Is there a mechanism or technology that can give me callbacks of DB records, in batches until the SELECT query finishes?
The RDBMS that is used is MS SQL Server 2008.
Thanks in advance.
Methods Statement#setFetchSize and Statement#getMoreResults are supposed to allow you to manage incremental fetches from the database. Unfortunately, this is the interface spec and vendors may or may not implement these. Memory management during a fetch is really down to the vendor (which is why I wouldn't strictly say that "JDBC just works like this").

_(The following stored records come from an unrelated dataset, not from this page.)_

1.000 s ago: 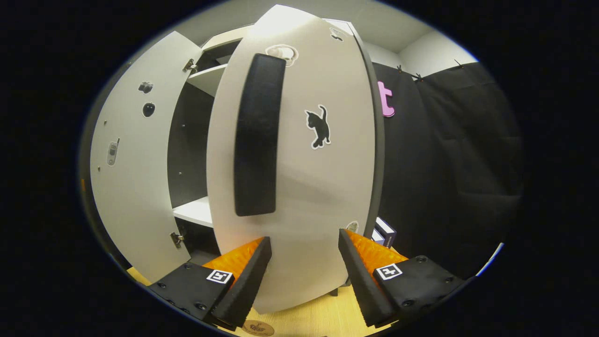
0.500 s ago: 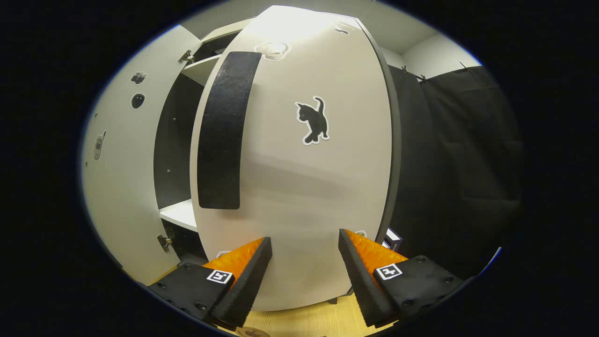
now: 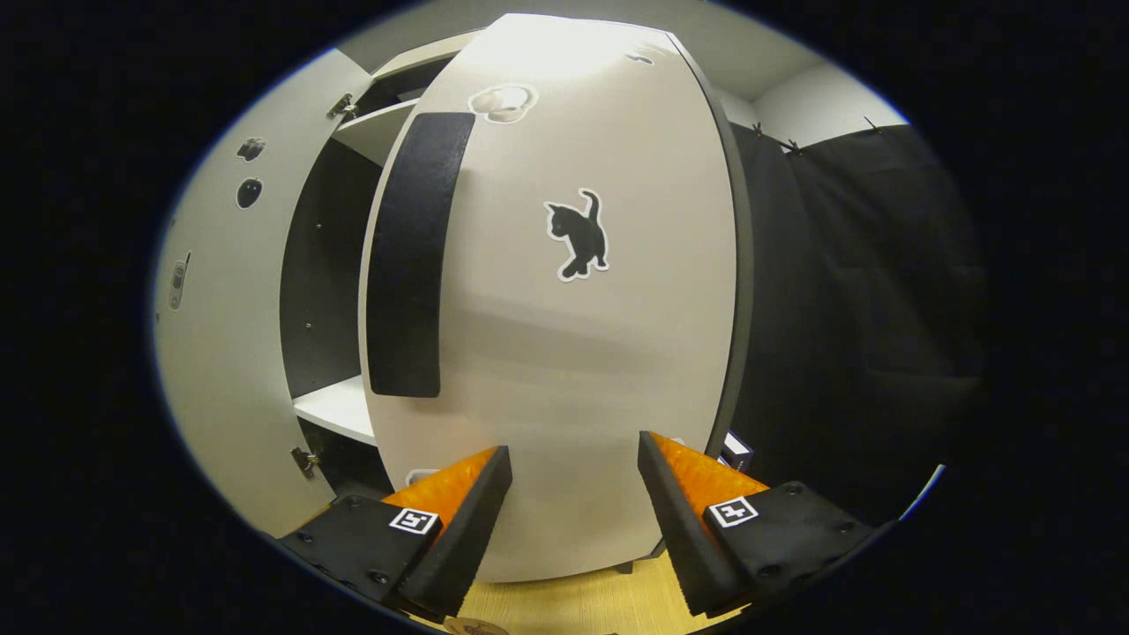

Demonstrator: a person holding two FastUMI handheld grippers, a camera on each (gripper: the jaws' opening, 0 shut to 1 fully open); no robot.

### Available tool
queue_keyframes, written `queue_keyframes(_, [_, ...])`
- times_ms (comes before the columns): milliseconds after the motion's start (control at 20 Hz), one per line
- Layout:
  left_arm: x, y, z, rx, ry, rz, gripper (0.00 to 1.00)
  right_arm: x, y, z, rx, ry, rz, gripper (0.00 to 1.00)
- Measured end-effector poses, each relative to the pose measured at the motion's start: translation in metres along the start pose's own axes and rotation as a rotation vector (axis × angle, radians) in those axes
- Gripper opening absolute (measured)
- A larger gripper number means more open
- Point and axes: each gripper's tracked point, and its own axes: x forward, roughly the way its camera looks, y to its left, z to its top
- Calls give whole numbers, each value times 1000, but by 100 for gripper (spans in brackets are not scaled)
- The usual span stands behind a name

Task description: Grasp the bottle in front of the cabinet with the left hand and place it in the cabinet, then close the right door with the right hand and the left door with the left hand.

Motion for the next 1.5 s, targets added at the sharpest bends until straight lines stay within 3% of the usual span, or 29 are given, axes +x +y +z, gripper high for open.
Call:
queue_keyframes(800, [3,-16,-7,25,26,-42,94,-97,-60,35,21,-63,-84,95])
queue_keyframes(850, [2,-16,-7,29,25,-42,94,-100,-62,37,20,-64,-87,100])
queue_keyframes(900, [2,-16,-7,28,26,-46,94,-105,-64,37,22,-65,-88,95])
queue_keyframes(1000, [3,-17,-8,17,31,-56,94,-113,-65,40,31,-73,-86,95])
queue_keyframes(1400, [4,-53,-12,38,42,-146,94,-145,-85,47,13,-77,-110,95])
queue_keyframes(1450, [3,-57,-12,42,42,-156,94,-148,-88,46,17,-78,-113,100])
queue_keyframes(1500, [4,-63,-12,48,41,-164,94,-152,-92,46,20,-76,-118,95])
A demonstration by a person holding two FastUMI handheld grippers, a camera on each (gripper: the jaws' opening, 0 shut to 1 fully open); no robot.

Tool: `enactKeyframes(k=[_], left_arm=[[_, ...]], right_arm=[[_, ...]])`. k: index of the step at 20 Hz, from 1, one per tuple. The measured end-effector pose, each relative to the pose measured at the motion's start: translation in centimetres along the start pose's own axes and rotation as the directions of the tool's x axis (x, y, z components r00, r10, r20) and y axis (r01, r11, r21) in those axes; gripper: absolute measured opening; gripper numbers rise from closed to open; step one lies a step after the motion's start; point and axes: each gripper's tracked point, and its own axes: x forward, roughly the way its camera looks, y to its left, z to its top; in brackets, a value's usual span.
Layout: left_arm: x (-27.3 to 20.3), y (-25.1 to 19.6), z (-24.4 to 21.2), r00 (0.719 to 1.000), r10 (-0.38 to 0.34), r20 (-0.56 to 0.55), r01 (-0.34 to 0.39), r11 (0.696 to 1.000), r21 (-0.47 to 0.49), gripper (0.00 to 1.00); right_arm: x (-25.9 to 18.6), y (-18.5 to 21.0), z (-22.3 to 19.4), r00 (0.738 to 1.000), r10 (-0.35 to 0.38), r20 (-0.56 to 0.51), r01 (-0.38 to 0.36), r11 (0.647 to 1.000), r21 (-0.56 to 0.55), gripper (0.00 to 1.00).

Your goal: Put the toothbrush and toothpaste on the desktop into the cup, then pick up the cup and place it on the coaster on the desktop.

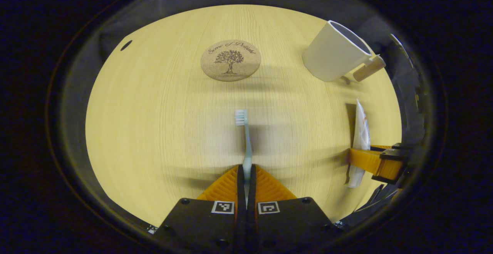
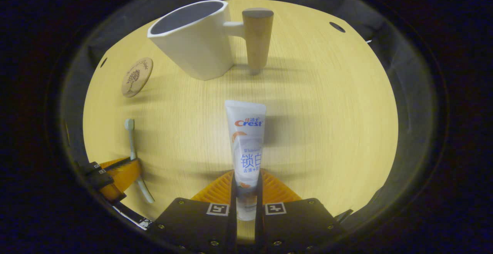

From the JDBC documentation on Statement :
setFetchSize(int rows)
Gives the JDBC driver a hint as to the number of rows that should be
fetched from the database when more rows are needed for ResultSet
objects genrated by this Statement.
getMoreResults()
Moves to this Statement object's next result, returns true if it is a
ResultSet object, and implicitly closes any current ResultSet object(s)
obtained with the method getResultSet.
getMoreResults(int current)
Moves to this Statement object's next result, deals with any current
ResultSet object(s) according to the instructions specified by the given
flag, and returns true if the next result is a ResultSet object.
current param indicates Keep or close current ResultSet?
Also, this SO response answers about the use of setFetchSize with regards to SQLServer 2005 and how it doesn't seem to manage batched fetches. The recommendation is to test this using the 2008 driver or moreover, to use the jTDS driver (which gets thumbs up in the comments)
This response to the same SO post may also be useful as it contains a link to SQLServer driver settings on MSDN.
There's also some good info on the MS technet website but relating more to SQLServer 2005. Couldn't find the 2008 specific version in my cursory review. Anyway, it recommends creating the Statement with:
com.microsoft.sqlserver.jdbc.SQLServerResultSet.TYPE_SS_SERVER_CURSOR_FORWARD_ONLY (2004) scrollability for forward-only, read-only access, and then use the setFetchSize method to tune performance
Using pagination (LIMIT pageno, rows / TOP) might create holes and duplicates, but might be used in combination with checking the last row ID (WHERE id > ? ORDER BY id LIMIT 0, 100).
You may use TYPE_FORWARD_ONLY or FETCH_FORWARD_ONLY.
This is exactly how is JDBC driver supposed to work (I remember the bug in old PostgreSQL driver, that caused all fetched records to be stored in memory).
However, it enables you to read record when the query starts to fetch them. This is where I would start to search.
For example, Oracle optimizes SELECT * queries for fetching the whole set. It means it can take a lot of time before first results will appear. You can give hints to optimize for fetching first results, so you can show first rows to your user quite fast, but the whole query can take longer to execute.
You should test your query on console first, to check when it starts to fetch results. Then try with JDBC and monitor the memory usage while you iterate through ResultSet. If the memory usage grows fast, check if you have opened ResultSet in forward-only and read-only mode, if necessary update driver.
If such solution is not feasible because of memory usage, you can still use cursors manually and fetch N rows (say, 100) in each query.